Batch push/email API calls to respect provider limits.
Precompute segments for marketing offline (warehouse → object store → fan-out job).

9.2 Availability

Multi-AZ Kafka and DB; cross-region read replicas for feed API.
Degrade marketing under load; never drop critical topic consumers.
Provider failover: secondary ESP for email if primary region down (advanced).
Graceful API response: 202 Accepted even if delivery async—don’t block producer on FCM latency.

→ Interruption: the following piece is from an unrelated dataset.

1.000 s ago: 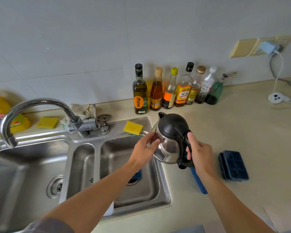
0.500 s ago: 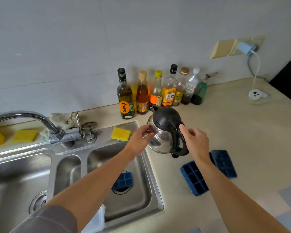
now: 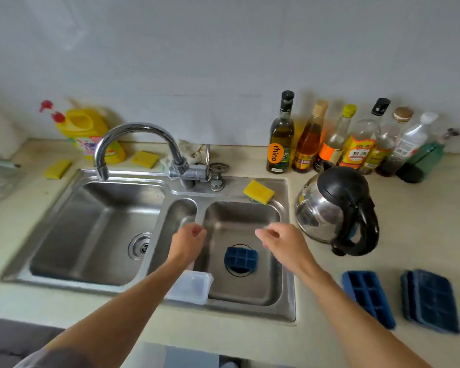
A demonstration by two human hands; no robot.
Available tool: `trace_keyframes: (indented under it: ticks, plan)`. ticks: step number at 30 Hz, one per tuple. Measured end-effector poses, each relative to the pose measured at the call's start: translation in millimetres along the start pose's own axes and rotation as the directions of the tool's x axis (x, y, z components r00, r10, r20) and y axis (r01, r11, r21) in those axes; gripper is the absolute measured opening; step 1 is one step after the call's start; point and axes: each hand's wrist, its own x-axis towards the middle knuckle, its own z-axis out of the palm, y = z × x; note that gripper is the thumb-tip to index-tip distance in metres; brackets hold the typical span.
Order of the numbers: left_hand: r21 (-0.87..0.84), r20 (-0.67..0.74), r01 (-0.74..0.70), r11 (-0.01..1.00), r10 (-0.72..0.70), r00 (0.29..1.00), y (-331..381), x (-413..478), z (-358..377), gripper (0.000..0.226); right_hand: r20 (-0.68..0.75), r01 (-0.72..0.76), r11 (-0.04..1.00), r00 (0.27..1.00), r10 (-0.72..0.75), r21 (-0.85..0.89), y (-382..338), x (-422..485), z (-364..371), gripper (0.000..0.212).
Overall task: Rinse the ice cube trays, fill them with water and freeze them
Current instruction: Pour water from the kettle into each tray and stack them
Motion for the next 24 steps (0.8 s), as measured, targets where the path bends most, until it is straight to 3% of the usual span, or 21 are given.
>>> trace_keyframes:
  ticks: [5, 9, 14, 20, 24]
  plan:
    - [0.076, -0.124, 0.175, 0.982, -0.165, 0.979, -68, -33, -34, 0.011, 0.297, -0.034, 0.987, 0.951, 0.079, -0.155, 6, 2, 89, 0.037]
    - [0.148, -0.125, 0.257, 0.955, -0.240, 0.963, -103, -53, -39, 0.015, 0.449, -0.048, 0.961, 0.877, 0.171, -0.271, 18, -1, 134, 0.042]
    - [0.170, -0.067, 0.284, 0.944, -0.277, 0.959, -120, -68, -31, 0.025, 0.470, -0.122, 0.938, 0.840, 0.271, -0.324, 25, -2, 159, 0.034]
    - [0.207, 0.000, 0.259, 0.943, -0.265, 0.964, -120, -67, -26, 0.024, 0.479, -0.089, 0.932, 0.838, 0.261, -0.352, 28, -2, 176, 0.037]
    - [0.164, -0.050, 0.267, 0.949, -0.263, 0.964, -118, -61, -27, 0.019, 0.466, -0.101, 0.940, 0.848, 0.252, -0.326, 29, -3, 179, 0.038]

9.3 Security and compliance

mTLS or signed internal tokens on Notification API.
No PII in Kafka payloads if possible—send user_id and resolve email server-side.
Encrypt device tokens at rest.
Audit log for preference changes and marketing sends.
Honor unsubscribe and GDPR erasure—delete feed + suppress address.

10. Tradeoffs recap

Decision	Common choice	Why
Pull vs push model	Push to bus (async)	Decouple producer latency from FCM/SES
Consistency	Eventual delivery OK	Not financial ledger; favor availability
Dedup	Business idempotency key	Cheaper than exactly-once Kafka
Feed storage	Cassandra for inbox	High write/read per user
Exactly-once vs at-least-once	At-least-once + idempotent consumers	Simpler ops

11. How to present this in 45 minutes

5 min — requirements; channels; transactional vs marketing priority.
7 min — capacity: 200M/day, ~11.5k peak/sec, channel split.
8 min — diagram: API → Kafka → router → workers → providers.
8 min — schema, templates, preferences, idempotency.
10 min — failure points + top failure modes (duplicate, lost, throttle, priority inversion).
7 min — retries, DLQ, scheduling, tradeoffs.

The one line to remember

A notification system is an async fan-out pipeline: accept events durably, route with preferences and templates, deliver per channel with retries—and use idempotency everywhere so at-least-once infrastructure does not become at-least-three-times spam for the user.